WORK ORDER: Your answer must be an exact copy of the data, without any pictures.

COLLECTED DATA:
◇ ◇ ◇ ◇

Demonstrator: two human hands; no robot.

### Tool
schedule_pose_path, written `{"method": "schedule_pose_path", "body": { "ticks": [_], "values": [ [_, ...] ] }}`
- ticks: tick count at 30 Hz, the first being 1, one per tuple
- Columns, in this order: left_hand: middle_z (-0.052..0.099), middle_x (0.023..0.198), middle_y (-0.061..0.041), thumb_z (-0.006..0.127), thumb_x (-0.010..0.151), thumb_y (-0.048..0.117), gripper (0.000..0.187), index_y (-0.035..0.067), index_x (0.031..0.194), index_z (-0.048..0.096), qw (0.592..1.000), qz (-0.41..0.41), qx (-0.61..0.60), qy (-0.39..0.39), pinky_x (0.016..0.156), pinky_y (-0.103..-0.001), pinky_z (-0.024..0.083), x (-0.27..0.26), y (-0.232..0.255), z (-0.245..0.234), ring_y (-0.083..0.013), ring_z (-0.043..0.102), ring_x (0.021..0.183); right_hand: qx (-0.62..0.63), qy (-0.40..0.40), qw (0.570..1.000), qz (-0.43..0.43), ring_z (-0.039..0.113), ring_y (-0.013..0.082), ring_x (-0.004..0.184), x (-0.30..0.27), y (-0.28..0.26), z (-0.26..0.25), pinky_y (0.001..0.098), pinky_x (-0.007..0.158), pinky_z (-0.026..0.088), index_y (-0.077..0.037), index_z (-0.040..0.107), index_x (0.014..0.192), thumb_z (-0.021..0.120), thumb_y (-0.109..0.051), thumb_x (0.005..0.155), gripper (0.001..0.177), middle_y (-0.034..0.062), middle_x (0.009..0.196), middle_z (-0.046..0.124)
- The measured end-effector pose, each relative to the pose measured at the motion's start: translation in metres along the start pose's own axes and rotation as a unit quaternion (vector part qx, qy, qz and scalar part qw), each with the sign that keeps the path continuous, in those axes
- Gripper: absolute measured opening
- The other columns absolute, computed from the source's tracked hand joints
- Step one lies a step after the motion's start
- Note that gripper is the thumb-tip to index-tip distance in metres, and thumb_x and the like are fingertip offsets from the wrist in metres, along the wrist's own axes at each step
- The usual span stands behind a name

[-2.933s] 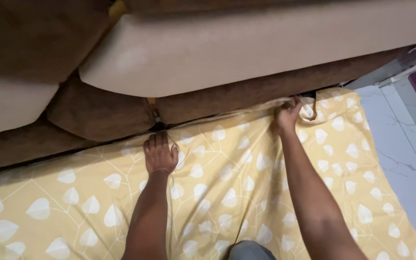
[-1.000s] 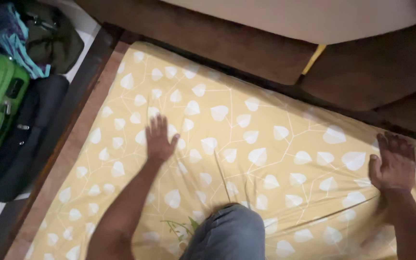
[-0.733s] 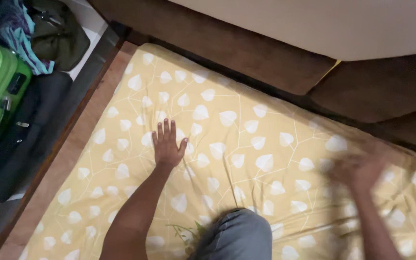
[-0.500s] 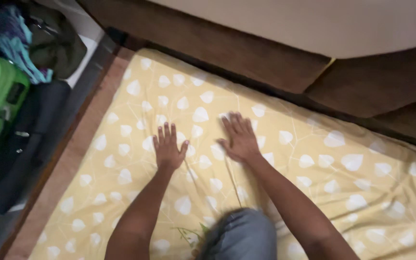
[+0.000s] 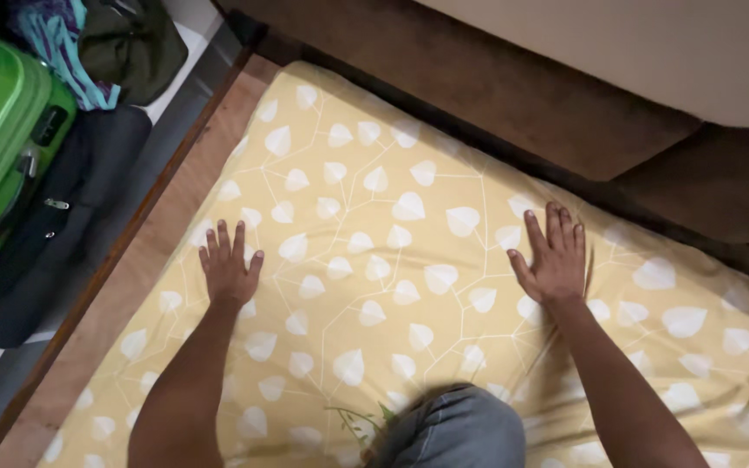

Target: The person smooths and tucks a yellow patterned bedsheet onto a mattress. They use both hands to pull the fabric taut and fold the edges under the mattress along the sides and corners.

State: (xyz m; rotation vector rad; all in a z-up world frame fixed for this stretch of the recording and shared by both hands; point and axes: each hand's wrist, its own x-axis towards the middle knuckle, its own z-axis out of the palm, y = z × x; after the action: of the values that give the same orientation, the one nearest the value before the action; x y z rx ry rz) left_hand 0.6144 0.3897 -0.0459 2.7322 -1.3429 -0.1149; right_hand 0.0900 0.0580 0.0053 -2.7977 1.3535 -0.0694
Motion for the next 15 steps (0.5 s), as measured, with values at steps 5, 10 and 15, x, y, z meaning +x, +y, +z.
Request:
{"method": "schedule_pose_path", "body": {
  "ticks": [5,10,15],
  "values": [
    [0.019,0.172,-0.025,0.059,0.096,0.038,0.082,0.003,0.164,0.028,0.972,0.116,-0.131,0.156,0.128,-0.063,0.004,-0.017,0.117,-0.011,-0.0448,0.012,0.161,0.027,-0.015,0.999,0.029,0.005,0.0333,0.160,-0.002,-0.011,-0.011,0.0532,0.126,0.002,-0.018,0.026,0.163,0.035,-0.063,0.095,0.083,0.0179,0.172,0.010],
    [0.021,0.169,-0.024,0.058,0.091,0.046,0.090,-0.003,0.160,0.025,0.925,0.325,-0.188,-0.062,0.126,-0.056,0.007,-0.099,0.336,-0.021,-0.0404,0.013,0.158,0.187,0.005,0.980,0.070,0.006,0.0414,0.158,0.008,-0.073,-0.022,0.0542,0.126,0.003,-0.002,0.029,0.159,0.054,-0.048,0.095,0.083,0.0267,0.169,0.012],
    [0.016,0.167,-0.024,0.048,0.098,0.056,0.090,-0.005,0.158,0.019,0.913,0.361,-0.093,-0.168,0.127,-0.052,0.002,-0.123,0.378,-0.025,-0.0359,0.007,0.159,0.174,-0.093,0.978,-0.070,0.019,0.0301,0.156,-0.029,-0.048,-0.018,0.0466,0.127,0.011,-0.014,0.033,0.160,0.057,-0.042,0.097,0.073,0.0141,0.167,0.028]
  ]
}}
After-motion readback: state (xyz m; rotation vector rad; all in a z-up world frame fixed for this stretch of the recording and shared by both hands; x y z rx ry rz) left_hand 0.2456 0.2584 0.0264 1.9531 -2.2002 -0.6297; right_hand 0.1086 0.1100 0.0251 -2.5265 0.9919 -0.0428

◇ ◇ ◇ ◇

TASK RESULT:
Demonstrator: two human hands; no robot.

### Tool
schedule_pose_path, written `{"method": "schedule_pose_path", "body": { "ticks": [_], "values": [ [_, ...] ] }}`
- ticks: tick count at 30 Hz, the first being 1, one per tuple
- Columns, in this order: left_hand: middle_z (-0.052..0.099), middle_x (0.023..0.198), middle_y (-0.061..0.041), thumb_z (-0.006..0.127), thumb_x (-0.010..0.151), thumb_y (-0.048..0.117), gripper (0.000..0.187), index_y (-0.035..0.067), index_x (0.031..0.194), index_z (-0.048..0.096), qw (0.592..1.000), qz (-0.41..0.41), qx (-0.61..0.60), qy (-0.39..0.39), pinky_x (0.016..0.156), pinky_y (-0.103..-0.001), pinky_z (-0.024..0.083), x (-0.27..0.26), y (-0.232..0.255), z (-0.245..0.234), ring_y (-0.083..0.013), ring_z (-0.043..0.102), ring_x (0.021..0.183); right_hand: qx (-0.62..0.63), qy (-0.40..0.40), qw (0.570..1.000), qz (-0.43..0.43), ring_z (-0.039..0.113), ring_y (-0.013..0.082), ring_x (-0.004..0.184), x (-0.30..0.27), y (-0.28..0.26), z (-0.26..0.25), pinky_y (0.001..0.098), pinky_x (-0.007..0.158), pinky_z (-0.026..0.088), index_y (-0.077..0.037), index_z (-0.040..0.107), index_x (0.014..0.192), thumb_z (-0.021..0.120), thumb_y (-0.109..0.051), thumb_x (0.005..0.155), gripper (0.001..0.177), middle_y (-0.034..0.062), middle_x (0.009..0.196), middle_z (-0.046..0.124)
- The measured end-effector pose, each relative to the pose measured at the motion's start: translation in metres along the start pose's own axes and rotation as a unit quaternion (vector part qx, qy, qz and scalar part qw), each with the sign that keeps the path continuous, in those axes
- Gripper: absolute measured opening
- The other columns absolute, computed from the source's tracked hand joints
- Step one lies a step after the motion's start
- Note that gripper is the thumb-tip to index-tip distance in metres, and thumb_x and the like are fingertip offsets from the wrist in metres, along the wrist's own axes at each step
- The usual span stands behind a name

[-2.933s] 
[-1.000s] 
[-0.733s] 
[-0.500s] 
[+0.000s] 

Target: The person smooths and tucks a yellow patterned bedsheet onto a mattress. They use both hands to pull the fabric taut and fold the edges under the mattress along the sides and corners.

State: (xyz m; rotation vector rad; all in a z-up world frame fixed for this stretch of the recording and shared by both hands; point and axes: each hand's wrist, its own x-axis towards the middle knuckle, its own z-axis out of the palm, y = z × x; after the action: of the values that give the same orientation, the one nearest the value before the action; x y z rx ry rz) left_hand 0.6144 0.3897 -0.0459 2.7322 -1.3429 -0.1149; right_hand 0.0900 0.0580 0.0053 -2.7977 1.3535 -0.0694
Motion for the next 15 steps (0.5 s), as measured, with values at steps 5, 10 and 15, x, y, z meaning +x, +y, +z.
Request:
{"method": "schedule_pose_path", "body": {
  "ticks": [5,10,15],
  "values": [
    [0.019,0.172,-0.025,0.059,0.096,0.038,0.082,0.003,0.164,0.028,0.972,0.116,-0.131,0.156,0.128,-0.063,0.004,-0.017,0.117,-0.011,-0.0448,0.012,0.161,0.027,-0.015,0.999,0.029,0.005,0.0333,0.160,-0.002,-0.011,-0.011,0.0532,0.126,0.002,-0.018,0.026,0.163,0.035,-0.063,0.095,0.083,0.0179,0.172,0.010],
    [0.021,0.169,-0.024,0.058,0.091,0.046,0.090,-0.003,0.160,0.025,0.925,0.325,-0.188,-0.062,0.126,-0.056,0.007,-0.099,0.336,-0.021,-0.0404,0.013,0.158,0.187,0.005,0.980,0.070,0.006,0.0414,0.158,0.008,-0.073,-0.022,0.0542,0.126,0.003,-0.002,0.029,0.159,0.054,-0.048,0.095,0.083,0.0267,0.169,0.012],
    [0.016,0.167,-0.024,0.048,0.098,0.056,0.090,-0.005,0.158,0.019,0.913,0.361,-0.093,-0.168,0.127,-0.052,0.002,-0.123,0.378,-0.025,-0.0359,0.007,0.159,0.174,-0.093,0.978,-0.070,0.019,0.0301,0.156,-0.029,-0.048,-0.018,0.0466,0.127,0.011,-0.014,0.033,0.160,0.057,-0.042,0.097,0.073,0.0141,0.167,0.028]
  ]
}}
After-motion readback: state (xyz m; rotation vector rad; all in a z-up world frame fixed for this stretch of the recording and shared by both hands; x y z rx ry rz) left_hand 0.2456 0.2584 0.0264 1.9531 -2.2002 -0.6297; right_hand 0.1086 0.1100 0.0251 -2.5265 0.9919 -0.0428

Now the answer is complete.